I've stuck to my rigid lesson structure more often than not and I'm finding that the kids are buying in and largely enjoying being in my room for 100m. 10m starter. 10-15m chat. 25m activity. 5-10m mini plenary. 5m chat. 15m activity. 5m plenary. 10m exam questions. Wrap up and self-assess. The latter parts are typically an opportunity to extend on concepts of deepen understanding, which is great.  Challenging students, and raising the expectation on them, helps to maintain their focus.

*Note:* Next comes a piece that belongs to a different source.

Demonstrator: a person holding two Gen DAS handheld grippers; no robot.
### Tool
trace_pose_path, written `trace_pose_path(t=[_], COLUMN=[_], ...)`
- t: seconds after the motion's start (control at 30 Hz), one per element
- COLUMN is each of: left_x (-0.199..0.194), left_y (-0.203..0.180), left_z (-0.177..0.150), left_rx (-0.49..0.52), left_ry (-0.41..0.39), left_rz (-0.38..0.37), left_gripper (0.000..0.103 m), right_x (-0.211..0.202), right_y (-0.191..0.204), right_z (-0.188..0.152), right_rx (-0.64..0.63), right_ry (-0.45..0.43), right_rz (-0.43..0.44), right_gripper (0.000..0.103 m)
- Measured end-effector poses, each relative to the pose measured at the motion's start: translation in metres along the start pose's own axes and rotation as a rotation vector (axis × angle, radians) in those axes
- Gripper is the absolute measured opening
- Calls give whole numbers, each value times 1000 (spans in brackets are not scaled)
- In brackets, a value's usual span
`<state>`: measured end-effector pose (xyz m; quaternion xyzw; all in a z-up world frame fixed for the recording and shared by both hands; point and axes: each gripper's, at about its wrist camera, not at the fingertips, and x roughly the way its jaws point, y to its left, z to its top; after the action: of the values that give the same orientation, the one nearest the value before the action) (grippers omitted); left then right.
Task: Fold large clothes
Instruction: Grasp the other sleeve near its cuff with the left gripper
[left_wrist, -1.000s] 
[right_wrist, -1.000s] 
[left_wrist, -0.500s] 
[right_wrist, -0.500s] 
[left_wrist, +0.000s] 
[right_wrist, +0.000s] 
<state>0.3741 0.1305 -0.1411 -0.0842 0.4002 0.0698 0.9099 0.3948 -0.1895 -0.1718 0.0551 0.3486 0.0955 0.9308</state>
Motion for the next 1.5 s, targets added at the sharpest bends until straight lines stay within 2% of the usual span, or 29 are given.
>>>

In terms of exam questions, we've been giving them at the end of every lesson and I've been using this layout for a SMART Notebook slide:

Each quadrant has a question and the difficulty increases through from easy, to medium, to master to extreme. 'There are 10 marks on the board. You have 5 minutes to get 6 of them' or 'There are 12 marks available. You have 10 minutes to get all of them'.

I've also created this one for the last week of term (build up to Halloween) to indulge my nerdy side:
I ain't afraid of no ghosts!

I've got a large debt of gratitude to pay to Don Steward for his resources shared on Median, Kahoot for breaking up a few long lessons, Craig Barton for his work on Diagnostic Questions and many, many others who share their resources on Twitter and allow me to magpie them. I'm finding it harder to plan and resource 100m lessons than I did 60m lessons, but the shared resources and addition of Kahoot (including personal wifi channel!) has been great for activities during lessons.